Aim of the task: Please give the whole listing again word for word, and drop any pictures it holds.

• • • • •

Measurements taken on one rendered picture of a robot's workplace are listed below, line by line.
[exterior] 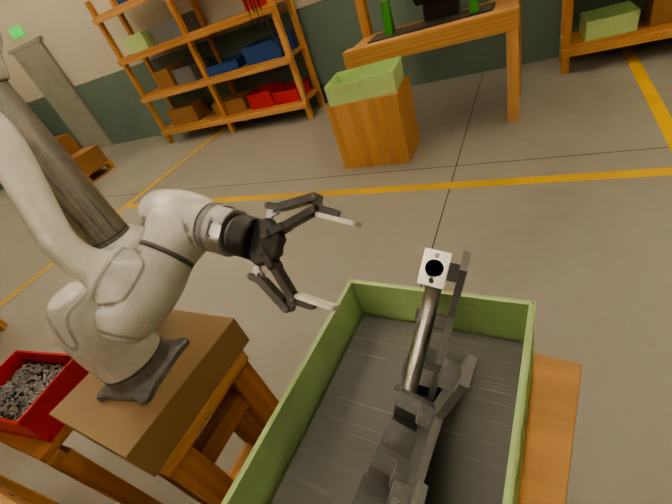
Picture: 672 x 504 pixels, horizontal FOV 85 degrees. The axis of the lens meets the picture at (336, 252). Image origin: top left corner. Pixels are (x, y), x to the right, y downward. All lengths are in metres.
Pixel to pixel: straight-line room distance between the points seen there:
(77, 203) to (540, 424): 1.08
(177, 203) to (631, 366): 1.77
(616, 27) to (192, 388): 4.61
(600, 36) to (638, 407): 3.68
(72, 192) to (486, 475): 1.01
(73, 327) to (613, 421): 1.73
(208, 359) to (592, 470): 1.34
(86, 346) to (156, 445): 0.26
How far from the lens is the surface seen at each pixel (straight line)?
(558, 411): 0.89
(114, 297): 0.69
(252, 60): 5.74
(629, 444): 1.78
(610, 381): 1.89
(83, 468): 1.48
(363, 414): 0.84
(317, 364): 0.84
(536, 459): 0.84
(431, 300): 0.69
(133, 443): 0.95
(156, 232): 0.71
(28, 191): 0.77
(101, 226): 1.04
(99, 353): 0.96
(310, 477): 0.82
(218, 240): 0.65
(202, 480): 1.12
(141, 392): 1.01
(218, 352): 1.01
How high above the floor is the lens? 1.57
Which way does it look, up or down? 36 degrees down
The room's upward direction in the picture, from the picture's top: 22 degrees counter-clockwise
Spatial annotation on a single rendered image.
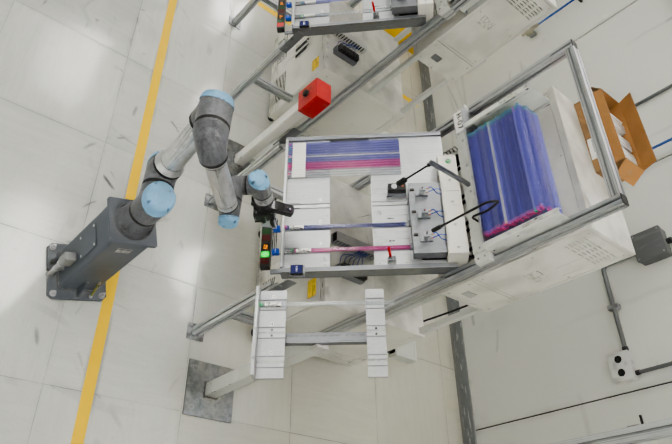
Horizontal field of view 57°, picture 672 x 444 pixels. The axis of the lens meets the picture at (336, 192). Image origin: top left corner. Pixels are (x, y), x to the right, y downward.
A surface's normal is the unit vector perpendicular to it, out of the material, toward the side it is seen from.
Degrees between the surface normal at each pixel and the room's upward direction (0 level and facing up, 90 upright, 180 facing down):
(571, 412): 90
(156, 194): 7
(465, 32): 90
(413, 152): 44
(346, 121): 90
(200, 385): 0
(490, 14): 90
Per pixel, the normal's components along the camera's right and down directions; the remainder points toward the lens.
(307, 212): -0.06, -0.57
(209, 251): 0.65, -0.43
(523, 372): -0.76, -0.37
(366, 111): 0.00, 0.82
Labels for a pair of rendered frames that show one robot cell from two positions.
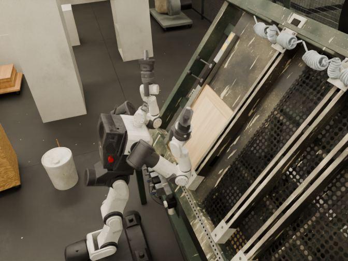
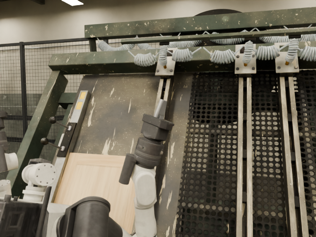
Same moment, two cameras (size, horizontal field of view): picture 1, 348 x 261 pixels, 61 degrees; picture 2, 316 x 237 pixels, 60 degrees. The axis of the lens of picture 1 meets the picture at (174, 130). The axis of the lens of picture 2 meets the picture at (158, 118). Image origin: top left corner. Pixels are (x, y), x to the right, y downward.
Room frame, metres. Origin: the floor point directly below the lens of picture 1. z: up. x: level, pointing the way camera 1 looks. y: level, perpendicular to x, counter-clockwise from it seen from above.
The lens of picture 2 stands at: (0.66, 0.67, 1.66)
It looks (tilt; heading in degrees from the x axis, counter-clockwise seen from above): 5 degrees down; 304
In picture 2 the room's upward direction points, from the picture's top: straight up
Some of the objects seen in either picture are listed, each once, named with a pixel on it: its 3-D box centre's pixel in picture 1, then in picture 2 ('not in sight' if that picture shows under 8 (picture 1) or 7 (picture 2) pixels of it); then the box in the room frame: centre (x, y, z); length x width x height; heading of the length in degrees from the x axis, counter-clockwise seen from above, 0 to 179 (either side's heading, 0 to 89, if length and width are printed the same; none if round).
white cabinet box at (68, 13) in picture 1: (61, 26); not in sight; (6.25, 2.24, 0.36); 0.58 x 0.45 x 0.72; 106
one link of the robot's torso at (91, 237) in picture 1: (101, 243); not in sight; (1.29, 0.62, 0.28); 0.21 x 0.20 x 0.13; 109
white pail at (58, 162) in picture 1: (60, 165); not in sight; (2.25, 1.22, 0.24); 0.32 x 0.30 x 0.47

• • • • •

Result for this task:
Measurements taken on one rendered picture of a robot's workplace are listed below, line by line.
[exterior] 
Picture: 672 x 504 pixels, horizontal FOV 85 degrees. The axis of the lens meets the picture at (336, 252). Image origin: top left corner. Pixels are (x, y), x to the right, y downward. All lengths are in metres.
Pixel to pixel: straight-line room distance between the points seen there:
(77, 203) to (540, 424): 1.08
(177, 203) to (631, 366): 1.77
(616, 27) to (192, 388): 4.61
(600, 36) to (638, 407): 3.68
(72, 192) to (486, 475): 1.01
(73, 327) to (613, 421): 1.73
(208, 359) to (592, 470): 1.34
(86, 346) to (156, 445): 0.26
How far from the lens is the surface seen at each pixel (straight line)?
(558, 411): 0.89
(114, 297): 0.69
(252, 60): 5.74
(629, 444): 1.78
(610, 381): 1.89
(83, 468): 1.48
(363, 414): 0.84
(317, 364): 0.84
(536, 459): 0.84
(431, 300): 0.69
(133, 443): 0.95
(156, 232): 0.71
(28, 191): 0.77
(101, 226): 1.04
(99, 353): 0.96
(310, 477): 0.82
(218, 240): 0.65
(202, 480): 1.12
(141, 392): 1.01
(218, 352): 1.01
How high above the floor is the lens? 1.57
Which way does it look, up or down? 36 degrees down
The room's upward direction in the picture, from the picture's top: 22 degrees counter-clockwise
Spatial annotation on a single rendered image.
Horizontal field of view 57°, picture 672 x 444 pixels. The axis of the lens meets the picture at (336, 192). Image origin: top left corner. Pixels are (x, y), x to the right, y downward.
A surface's normal is the unit vector perpendicular to it, out of the material, toward the side it is seen from.
Degrees between the surface normal at each pixel and the room's upward direction (0 level and facing up, 90 upright, 180 facing down):
(571, 412): 90
(156, 194): 7
(465, 32): 90
(413, 152): 44
(346, 121): 90
(200, 385): 0
(490, 14): 90
Per pixel, the normal's components along the camera's right and down directions; the remainder points toward the lens.
(307, 212): -0.06, -0.57
(209, 251): 0.65, -0.43
(523, 372): -0.76, -0.37
(366, 111): 0.00, 0.82
Labels for a pair of rendered frames that show one robot cell from two positions.
Same moment, two cameras (size, horizontal field of view): picture 1, 348 x 261 pixels, 61 degrees; picture 2, 316 x 237 pixels, 60 degrees. The axis of the lens of picture 1 meets the picture at (174, 130). The axis of the lens of picture 2 meets the picture at (158, 118). Image origin: top left corner. Pixels are (x, y), x to the right, y downward.
Room frame, metres. Origin: the floor point directly below the lens of picture 1. z: up. x: level, pointing the way camera 1 looks. y: level, perpendicular to x, counter-clockwise from it seen from above.
The lens of picture 2 stands at: (0.66, 0.67, 1.66)
It looks (tilt; heading in degrees from the x axis, counter-clockwise seen from above): 5 degrees down; 304
In picture 2 the room's upward direction points, from the picture's top: straight up
Some of the objects seen in either picture are listed, each once, named with a pixel on it: its 3-D box centre's pixel in picture 1, then in picture 2 ('not in sight' if that picture shows under 8 (picture 1) or 7 (picture 2) pixels of it); then the box in the room frame: centre (x, y, z); length x width x height; heading of the length in degrees from the x axis, counter-clockwise seen from above, 0 to 179 (either side's heading, 0 to 89, if length and width are printed the same; none if round).
white cabinet box at (68, 13) in picture 1: (61, 26); not in sight; (6.25, 2.24, 0.36); 0.58 x 0.45 x 0.72; 106
one link of the robot's torso at (91, 237) in picture 1: (101, 243); not in sight; (1.29, 0.62, 0.28); 0.21 x 0.20 x 0.13; 109
white pail at (58, 162) in picture 1: (60, 165); not in sight; (2.25, 1.22, 0.24); 0.32 x 0.30 x 0.47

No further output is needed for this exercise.